Q&A with Elizabeth Mirowski, CEO of QalibreMD bringing to market Quantitative MRI Products that provide Numbers for an Anatomical Image much like Blood enabling Better Patient Outcomes



Elizabeth Mirowski

Chief Executive Officer




Interview conducted by:

Lynn Fosse, Senior Editor, CEOCFO Magazine, Published – February 19, 2018


CEOCFO: Ms. Mirowski, the first thing I see on the QalibreMD website is “Impeccable Standards for Quantitative Patient Imaging.” Would you tell us more?

Dr. Mirowski: We provide standards for medical imaging, specifically MRI. The standards go into an MRI machine and they allow you to determine how much error is reading off that machine on a day-to-day basis, and allow you to determine differences between MRI scanner manufacturers. For example, if you have a software or hardware upgrade you can determine how much that has affected the information coming from the MRI. I think most of us believe that MRIs are the best in diagnostic imaging that is out there and that to a certain extent is true but what we do not realize is it is giving an image of what the body looks like inside and that is about all. Therefore, if we see a tumor or some type of anomaly we will see it as an oddly shaped lesion in the body and then we will subsequently test it using biopsies and histology. However, there is a lot more information we can get out of that MRI and that information could be linked to what type of cell irregularity is present, and identify if a suspicious tumor is benign or cancerous. When you correlate that data together now you can imagine a much faster assessment of what is going on in your body.


CEOCFO: How much deviation should one expect from a piece of equipment?

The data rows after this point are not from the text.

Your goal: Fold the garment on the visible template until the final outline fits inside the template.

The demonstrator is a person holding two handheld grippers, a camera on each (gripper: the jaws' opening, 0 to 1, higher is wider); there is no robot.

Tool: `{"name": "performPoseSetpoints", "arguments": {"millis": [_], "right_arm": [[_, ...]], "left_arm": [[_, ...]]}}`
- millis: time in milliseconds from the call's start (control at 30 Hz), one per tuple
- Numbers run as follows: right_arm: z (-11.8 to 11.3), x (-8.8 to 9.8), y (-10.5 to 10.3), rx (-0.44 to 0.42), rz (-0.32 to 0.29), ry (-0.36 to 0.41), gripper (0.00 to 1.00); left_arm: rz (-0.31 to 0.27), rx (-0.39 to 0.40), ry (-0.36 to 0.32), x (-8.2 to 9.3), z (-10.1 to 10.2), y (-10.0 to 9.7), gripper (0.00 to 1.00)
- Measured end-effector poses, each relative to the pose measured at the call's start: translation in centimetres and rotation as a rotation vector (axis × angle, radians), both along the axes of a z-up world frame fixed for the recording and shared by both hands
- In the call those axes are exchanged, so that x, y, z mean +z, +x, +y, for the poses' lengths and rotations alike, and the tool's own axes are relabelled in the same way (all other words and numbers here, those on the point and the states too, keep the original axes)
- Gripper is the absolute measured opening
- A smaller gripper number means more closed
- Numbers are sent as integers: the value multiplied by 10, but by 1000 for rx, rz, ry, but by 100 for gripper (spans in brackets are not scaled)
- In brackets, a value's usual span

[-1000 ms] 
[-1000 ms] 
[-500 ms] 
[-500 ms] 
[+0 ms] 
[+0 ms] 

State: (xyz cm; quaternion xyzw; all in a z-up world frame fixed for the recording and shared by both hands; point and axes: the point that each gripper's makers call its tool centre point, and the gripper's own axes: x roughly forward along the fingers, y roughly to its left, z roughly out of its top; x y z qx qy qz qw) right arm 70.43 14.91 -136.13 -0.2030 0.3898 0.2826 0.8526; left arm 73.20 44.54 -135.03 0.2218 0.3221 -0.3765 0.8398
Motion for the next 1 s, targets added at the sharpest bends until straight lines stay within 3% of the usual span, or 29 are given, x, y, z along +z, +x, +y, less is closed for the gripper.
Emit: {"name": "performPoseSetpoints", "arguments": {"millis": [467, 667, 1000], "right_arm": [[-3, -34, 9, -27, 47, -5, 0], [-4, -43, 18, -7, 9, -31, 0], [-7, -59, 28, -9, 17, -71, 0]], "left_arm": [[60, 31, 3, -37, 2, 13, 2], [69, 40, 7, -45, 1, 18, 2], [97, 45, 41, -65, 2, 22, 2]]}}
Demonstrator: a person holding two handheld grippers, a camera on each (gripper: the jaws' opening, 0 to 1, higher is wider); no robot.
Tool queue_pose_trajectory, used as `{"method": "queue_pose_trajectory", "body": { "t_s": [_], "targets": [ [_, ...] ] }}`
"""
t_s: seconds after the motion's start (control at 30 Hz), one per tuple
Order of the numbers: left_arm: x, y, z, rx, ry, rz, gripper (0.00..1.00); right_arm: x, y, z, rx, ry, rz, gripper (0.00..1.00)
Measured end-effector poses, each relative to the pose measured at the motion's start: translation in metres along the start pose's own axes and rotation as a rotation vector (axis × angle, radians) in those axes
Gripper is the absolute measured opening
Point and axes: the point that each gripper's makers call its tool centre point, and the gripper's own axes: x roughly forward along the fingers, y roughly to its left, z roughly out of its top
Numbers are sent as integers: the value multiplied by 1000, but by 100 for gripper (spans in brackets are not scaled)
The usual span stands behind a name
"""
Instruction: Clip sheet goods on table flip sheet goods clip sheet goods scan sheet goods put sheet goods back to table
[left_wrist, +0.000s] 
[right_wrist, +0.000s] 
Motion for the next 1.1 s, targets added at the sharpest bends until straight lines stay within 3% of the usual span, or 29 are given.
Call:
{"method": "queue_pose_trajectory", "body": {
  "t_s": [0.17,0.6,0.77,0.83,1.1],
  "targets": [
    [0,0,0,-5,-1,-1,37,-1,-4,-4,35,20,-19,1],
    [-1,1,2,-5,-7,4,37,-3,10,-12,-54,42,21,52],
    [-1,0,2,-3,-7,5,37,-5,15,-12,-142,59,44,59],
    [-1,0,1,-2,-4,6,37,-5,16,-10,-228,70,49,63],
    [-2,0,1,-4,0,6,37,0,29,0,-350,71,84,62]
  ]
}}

Dr. Mirowski: Our product has shown that you can get as much as a 40% difference between readings on different scanners. How does this affect the end result? Let me give an example. At our recent open house, we had a guest mention they get a yearly MRI scan to monitor a suspicious lesion. It turned out that they had changed insurance companies and had to get their yearly scan at a different facility. The report came back that the lesion size had grown by three times. That in effect was not the case for what was going on in the body, in fact it was it was an artifact coming from the MRI scanner.


CEOCFO: Do people in the industry typically know that they should expect a certain brand to be off by a certain amount, or is it the individual piece of equipment that makes a difference?

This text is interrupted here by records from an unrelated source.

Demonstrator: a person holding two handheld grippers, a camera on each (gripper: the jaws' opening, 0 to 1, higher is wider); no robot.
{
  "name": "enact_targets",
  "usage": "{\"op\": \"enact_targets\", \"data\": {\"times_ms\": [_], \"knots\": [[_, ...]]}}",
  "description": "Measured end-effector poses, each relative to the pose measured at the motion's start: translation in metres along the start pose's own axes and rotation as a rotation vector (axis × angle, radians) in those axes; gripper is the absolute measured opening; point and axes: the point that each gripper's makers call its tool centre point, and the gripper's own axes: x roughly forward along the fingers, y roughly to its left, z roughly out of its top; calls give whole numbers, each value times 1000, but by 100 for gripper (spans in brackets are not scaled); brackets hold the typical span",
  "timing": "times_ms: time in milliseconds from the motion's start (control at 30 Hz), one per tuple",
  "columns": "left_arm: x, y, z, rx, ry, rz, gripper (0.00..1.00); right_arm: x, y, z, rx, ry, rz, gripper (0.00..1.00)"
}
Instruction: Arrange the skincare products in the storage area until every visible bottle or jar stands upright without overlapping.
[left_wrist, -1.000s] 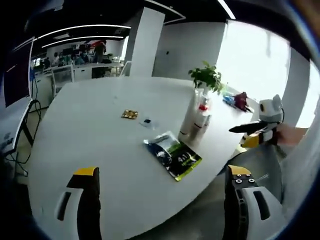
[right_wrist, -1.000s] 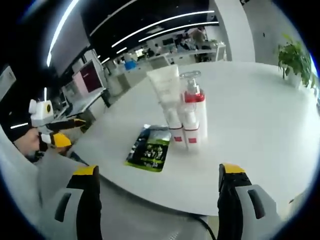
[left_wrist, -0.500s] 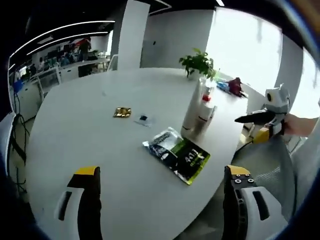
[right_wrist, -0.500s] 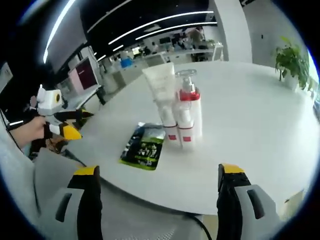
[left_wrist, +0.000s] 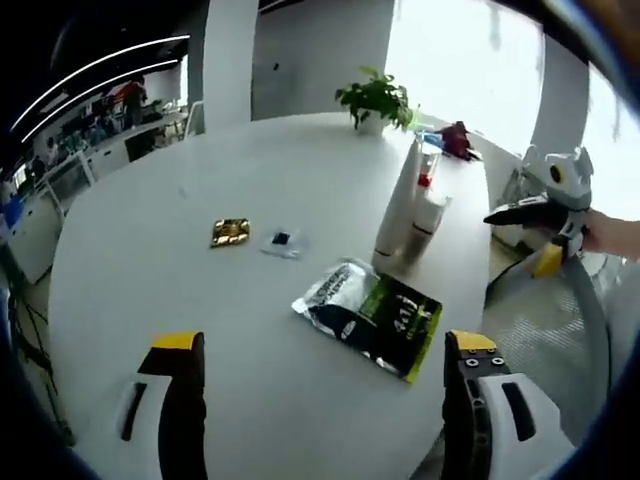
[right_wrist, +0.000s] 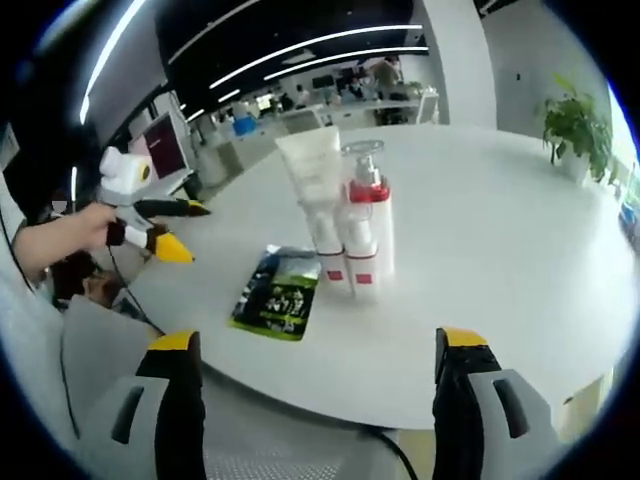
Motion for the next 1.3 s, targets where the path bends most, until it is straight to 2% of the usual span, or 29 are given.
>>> {"op": "enact_targets", "data": {"times_ms": [167, 367, 533, 867, 967, 1000, 1300], "knots": [[17, 4, 10, 23, 16, -20, 90, 0, -1, 0, 2, -2, 6, 95], [39, 3, 24, 9, 28, -39, 88, 0, 0, 1, 10, -11, 8, 95], [63, 6, 34, 54, 68, -53, 88, -2, -1, 3, 20, -22, 5, 94], [105, 22, 45, 135, 106, -81, 83, -1, 1, 3, 28, -23, 12, 93], [109, 19, 48, 158, 120, -90, 81, -2, -1, 3, 28, -26, 4, 93], [116, 24, 49, 160, 125, -91, 80, -2, -1, 4, 29, -28, 1, 93], [148, 25, 50, 202, 190, -118, 79, -4, -6, 8, 57, -61, -20, 92]]}}
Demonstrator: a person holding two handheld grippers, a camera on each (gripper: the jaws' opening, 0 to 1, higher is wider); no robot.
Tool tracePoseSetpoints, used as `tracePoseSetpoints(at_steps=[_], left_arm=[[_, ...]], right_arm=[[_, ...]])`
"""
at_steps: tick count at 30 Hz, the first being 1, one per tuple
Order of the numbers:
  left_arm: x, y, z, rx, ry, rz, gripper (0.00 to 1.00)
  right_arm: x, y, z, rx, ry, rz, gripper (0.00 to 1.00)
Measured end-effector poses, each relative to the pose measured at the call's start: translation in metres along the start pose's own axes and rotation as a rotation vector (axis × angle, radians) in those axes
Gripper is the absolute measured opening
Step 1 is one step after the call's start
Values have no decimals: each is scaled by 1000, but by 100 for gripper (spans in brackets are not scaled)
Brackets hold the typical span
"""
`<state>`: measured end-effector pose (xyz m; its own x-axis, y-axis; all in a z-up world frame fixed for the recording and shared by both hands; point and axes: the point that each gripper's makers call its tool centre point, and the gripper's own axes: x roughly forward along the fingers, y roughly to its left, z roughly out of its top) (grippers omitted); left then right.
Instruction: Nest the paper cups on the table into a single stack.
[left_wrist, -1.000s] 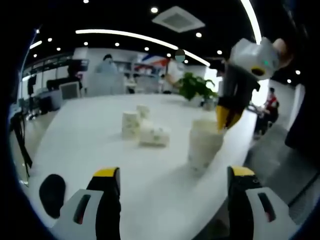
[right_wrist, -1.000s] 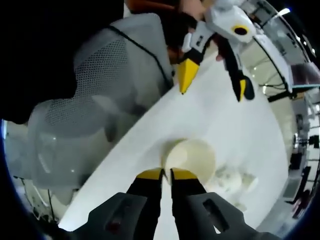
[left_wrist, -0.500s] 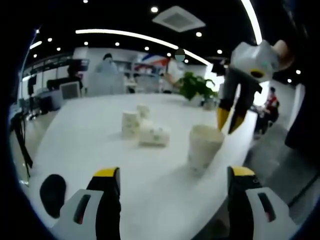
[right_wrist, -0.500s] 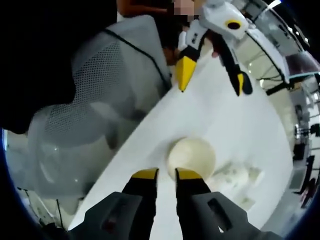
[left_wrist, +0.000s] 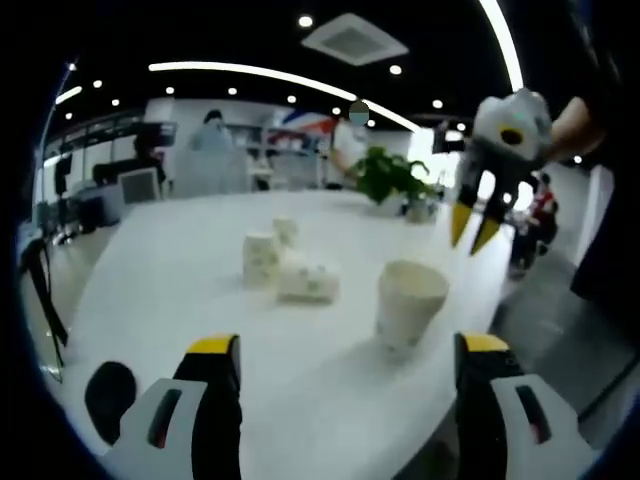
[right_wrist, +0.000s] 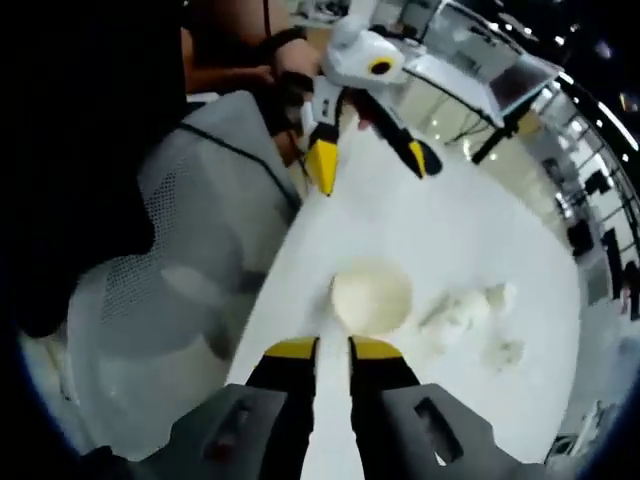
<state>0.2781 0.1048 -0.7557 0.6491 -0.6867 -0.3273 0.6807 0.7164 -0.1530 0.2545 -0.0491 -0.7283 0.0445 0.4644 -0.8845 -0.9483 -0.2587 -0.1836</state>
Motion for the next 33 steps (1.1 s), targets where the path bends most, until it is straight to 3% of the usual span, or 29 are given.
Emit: tracePoseSetpoints(at_steps=[5,13,20,26,33], left_arm=[[2,-2,3,6,3,-8,86],[5,-7,5,14,-1,-18,86],[4,-10,4,17,6,-27,86],[2,-10,6,23,7,-30,86],[1,-9,12,8,-12,-26,86]], right_arm=[[-7,-3,-4,79,-37,-45,8],[-18,-8,-14,308,-138,-124,7],[-32,-25,-21,527,-268,-246,6],[-40,-35,-30,649,-355,-349,6],[-43,-40,-53,837,-438,-433,6]])
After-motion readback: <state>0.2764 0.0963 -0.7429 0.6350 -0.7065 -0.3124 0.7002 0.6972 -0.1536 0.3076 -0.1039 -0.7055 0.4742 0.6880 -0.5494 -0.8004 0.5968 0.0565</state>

Dr. Mirowski: It is more the individual piece of equipment because there are a lot of different ways that you can acquire the data. If you can imagine, and this is an old reference, I had a stereo system with an equalizer with all the different frequencies and I could tune all of them to make the sound come out sounding different. Well that, in essence, is sort of the same thing that you can do with an MRI. You can actually tweak it to paint a slightly different image. I am not a medical doctor or a radiologist; but even to me it is obvious that you can see a huge difference between two images taken with different acquisition parameters. Whether or not the specific protocol is getting the true answer is unknown until you actually put a standard in the MRI, and if you are not getting the correct numbers out then your protocol is failing and you should not be using it.


CEOCFO: What is the technology and how do you measure?

Dr. Mirowski: It is a physical device that is tailored for different types of imaging so it could fit into a head coil, specific to imaging the brain, it could fit into a breast coil specific to breast imaging, or it could be a human torso that allows you to image the prostate. We have different form factors that test each type of coil used with MRI. The coil is basically what sends the signal back and gets you the image that you see. What is in the product is a variety of different solutions that mimic tissue parameters you measure with an MRI. For example, our most complicated product has over 300 different features and forty-two different solutions. Those solutions are referenced back to the National Institute of Standards and Technology. When it is scanned in an MRI, the numbers obtained are compared to the referenced values and an error reading is reported. So if you expect to get a T1 of 350 milliseconds and you measure 400 milliseconds from your scanner, you report an error of 15%, which can significantly impact the image data.


CEOCFO: Would someone looking at your equipment see a print-out of twenty or thirty items or will they just see overall it is operating as it should be? What is somebody reading and how often might they read it?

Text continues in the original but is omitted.